“Who’s Clarissa?” the woman asked.
“That isn’t important,” he said sounding frustrated as he waved the gun around a little.
I should have told her Clarissa was dead. She hadn’t moved far enough to see behind the couch. “He shot her,” I blurted feeling like a ten-year-old tattletale boy.
She moved closer, and I knew the moment she saw the girl. Her hands cupped the gasp that left her. She dropped down, and I couldn’t see her because I refused to let go of Jess. A strangled cry escaped her.
“Jeff, how could you?”
“She was a liability Mom, and Ethan asked me to do it. It was the least I could do for my brother don’t you think.”
“I didn’t ask,” I refuted.
“Such the liar you are little brother. I could almost be proud of you.”
“Stop it both of you.” She stood and angled towards Mr. Miller, who shut his mouth. “Jeff, what are you doing here?” She waved vaguely around as evidence of his crazy.
“Mother, it’s time I get my share. He grew up privileged and had everything. Don’t you think I deserve an easy life too?”
“Jeff, we talked about this.”
“About what? About how you lied to him and told him I wasn’t his when he came around. You sent him back to that woman so he would marry her and not you.”
He was speaking to her but glaring at me. She moved to step into his line of sight, blocking me out. She wasn’t tall enough to block him totally. Therefore, I couldn’t use the moment as a possible escape attempt.
“Jeff, Thomas came to me because he found out about you. It was the summer after we graduated high school.”
When she spoke about my father, Thomas, her voice turned small as if she were ashamed of the words that were coming out.
“There was a party and I’d crushed on him my entire senior year. I was drunk, too drunk. There were guys, and I did some things I wasn’t proud of. When I found out I was pregnant, I hoped he was the father. I’d loved him so, I think I wished it.”
She exhaled. “Lonely and forced on my own because of my choice, I applied for child support naming him as the father years after you were born. He was served. He came to me immediately. His longtime girlfriend left him because of my accusations. Although he was ready to do the right thing, he was miserable without the woman he truly loved, and it wasn’t me. However, I didn’t stop things when one thing led to another after we both grieved over our lives. It was one night I will always remember.”
The longing in her voice mirrored the feelings I had for Jess. I could relate to loving someone and not being able to have that person.

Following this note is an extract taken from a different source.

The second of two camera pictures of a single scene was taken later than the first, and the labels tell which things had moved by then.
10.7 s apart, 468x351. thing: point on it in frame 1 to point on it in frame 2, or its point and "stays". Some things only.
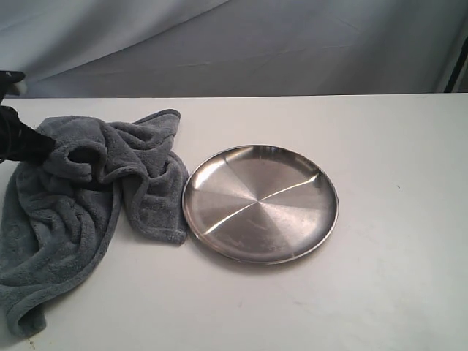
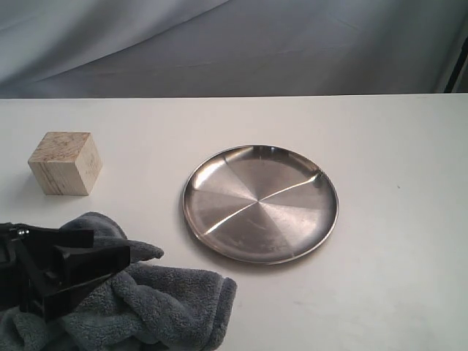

“When morning came, I sent him back to her. I told him, you weren’t his in order to get him to leave. I canceled the child support case. Months later when Ethan was born, I was at a loss for what to do. A friend was watching you while I was in the hospital giving birth. I didn’t have a way to support another child. Daycare was expensive for one even though you had started school. With my nursing hours, I had to pay extra for the daycare program at the hospital, which had longer hours for people like me. Adding a newborn to that, and I would have been working just to pay to work. As the main hospital in the area, I wasn’t that surprised when I ran into Thomas. Only, he was on the maternity ward. At first I panicked wondering how he found out. He saw me, and it didn’t take him long to put the timing together. I confessed that Ethan was his as he confessed his wife, the girlfriend I’d sent him back to, had lost their child. With dark shadows under his eyes, he unraveled a horrific story about his wife hemorrhaging on the operating table after she gave birth to their stillborn son. They had to take her uterus in order to save her life, and he had to make that call. I did the only thing I could.”
She glanced back at me with tears streaming down her face. “I gave you up,” she said, voice breaking. “I didn’t want to. But with him, you could have two parents who could love and take care of you.”
“What about me mother?” Mr. Miller growled.
Her head snapped back in his direction. “He didn’t fully believe me about Ethan, rightfully so. He had DNA testing done at the hospital on Ethan. He was already making a name for himself, in the business world and had to be cautious. I didn’t blame him. I’d lied to him before. How could he just trust my word? Also as part of our deal, he insisted on having you tested. He would have taken you both despite my protest. Ethan proved to be his. Jeff, you weren’t.”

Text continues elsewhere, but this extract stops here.